§ **YOUR GOAL**:
The data below calls for an exact copy.

**** SOURCE MATERIAL

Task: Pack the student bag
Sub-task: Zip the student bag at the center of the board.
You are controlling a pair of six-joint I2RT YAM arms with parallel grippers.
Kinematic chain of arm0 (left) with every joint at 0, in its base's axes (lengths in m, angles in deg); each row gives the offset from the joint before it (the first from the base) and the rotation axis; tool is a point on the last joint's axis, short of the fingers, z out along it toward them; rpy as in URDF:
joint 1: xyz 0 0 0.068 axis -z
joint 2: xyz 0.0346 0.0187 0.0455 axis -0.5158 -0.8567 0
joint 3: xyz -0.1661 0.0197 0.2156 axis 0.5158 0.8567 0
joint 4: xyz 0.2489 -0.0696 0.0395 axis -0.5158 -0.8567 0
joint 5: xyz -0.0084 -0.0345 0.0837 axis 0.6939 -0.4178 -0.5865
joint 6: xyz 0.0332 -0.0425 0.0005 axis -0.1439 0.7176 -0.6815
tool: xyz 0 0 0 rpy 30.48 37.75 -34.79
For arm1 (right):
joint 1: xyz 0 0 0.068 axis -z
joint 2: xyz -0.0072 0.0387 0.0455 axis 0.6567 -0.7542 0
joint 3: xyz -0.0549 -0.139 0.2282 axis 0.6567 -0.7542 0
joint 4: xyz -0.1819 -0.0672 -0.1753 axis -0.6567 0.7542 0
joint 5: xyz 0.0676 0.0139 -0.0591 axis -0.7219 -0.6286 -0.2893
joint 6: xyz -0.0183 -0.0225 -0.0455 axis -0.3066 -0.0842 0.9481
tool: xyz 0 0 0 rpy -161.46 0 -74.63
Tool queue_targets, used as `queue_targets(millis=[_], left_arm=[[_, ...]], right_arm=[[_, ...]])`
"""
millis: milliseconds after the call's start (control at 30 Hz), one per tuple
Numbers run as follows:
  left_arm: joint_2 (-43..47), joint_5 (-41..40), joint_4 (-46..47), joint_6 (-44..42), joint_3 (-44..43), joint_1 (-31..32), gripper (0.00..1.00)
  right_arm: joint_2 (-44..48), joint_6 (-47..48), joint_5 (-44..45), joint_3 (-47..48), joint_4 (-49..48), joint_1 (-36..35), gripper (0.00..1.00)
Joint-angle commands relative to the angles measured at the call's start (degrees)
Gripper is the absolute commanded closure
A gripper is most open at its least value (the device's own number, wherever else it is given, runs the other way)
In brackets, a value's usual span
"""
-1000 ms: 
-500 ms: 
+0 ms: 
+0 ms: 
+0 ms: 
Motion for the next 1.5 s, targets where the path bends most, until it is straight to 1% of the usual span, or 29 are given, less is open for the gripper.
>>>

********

§ **RESPONSE**:
Task: Pack the student bag
Sub-task: Zip the student bag at the center of the board.
You are controlling a pair of six-joint I2RT YAM arms with parallel grippers.
Kinematic chain of arm0 (left) with every joint at 0, in its base's axes (lengths in m, angles in deg); each row gives the offset from the joint before it (the first from the base) and the rotation axis; tool is a point on the last joint's axis, short of the fingers, z out along it toward them; rpy as in URDF:
joint 1: xyz 0 0 0.068 axis -z
joint 2: xyz 0.0346 0.0187 0.0455 axis -0.5158 -0.8567 0
joint 3: xyz -0.1661 0.0197 0.2156 axis 0.5158 0.8567 0
joint 4: xyz 0.2489 -0.0696 0.0395 axis -0.5158 -0.8567 0
joint 5: xyz -0.0084 -0.0345 0.0837 axis 0.6939 -0.4178 -0.5865
joint 6: xyz 0.0332 -0.0425 0.0005 axis -0.1439 0.7176 -0.6815
tool: xyz 0 0 0 rpy 30.48 37.75 -34.79
For arm1 (right):
joint 1: xyz 0 0 0.068 axis -z
joint 2: xyz -0.0072 0.0387 0.0455 axis 0.6567 -0.7542 0
joint 3: xyz -0.0549 -0.139 0.2282 axis 0.6567 -0.7542 0
joint 4: xyz -0.1819 -0.0672 -0.1753 axis -0.6567 0.7542 0
joint 5: xyz 0.0676 0.0139 -0.0591 axis -0.7219 -0.6286 -0.2893
joint 6: xyz -0.0183 -0.0225 -0.0455 axis -0.3066 -0.0842 0.9481
tool: xyz 0 0 0 rpy -161.46 0 -74.63
Tool queue_targets, used as `queue_targets(millis=[_], left_arm=[[_, ...]], right_arm=[[_, ...]])`
"""
millis: milliseconds after the call's start (control at 30 Hz), one per tuple
Numbers run as follows:
  left_arm: joint_2 (-43..47), joint_5 (-41..40), joint_4 (-46..47), joint_6 (-44..42), joint_3 (-44..43), joint_1 (-31..32), gripper (0.00..1.00)
  right_arm: joint_2 (-44..48), joint_6 (-47..48), joint_5 (-44..45), joint_3 (-47..48), joint_4 (-49..48), joint_1 (-36..35), gripper (0.00..1.00)
Joint-angle commands relative to the angles measured at the call's start (degrees)
Gripper is the absolute commanded closure
A gripper is most open at its least value (the device's own number, wherever else it is given, runs the other way)
In brackets, a value's usual span
"""
-1000 ms: 
-500 ms: 
+0 ms: 
+0 ms: 
+0 ms: 
Motion for the next 1.5 s, targets where the path bends most, until it is straight to 1% of the usual span, or 29 are given, less is open for the gripper.
>>>

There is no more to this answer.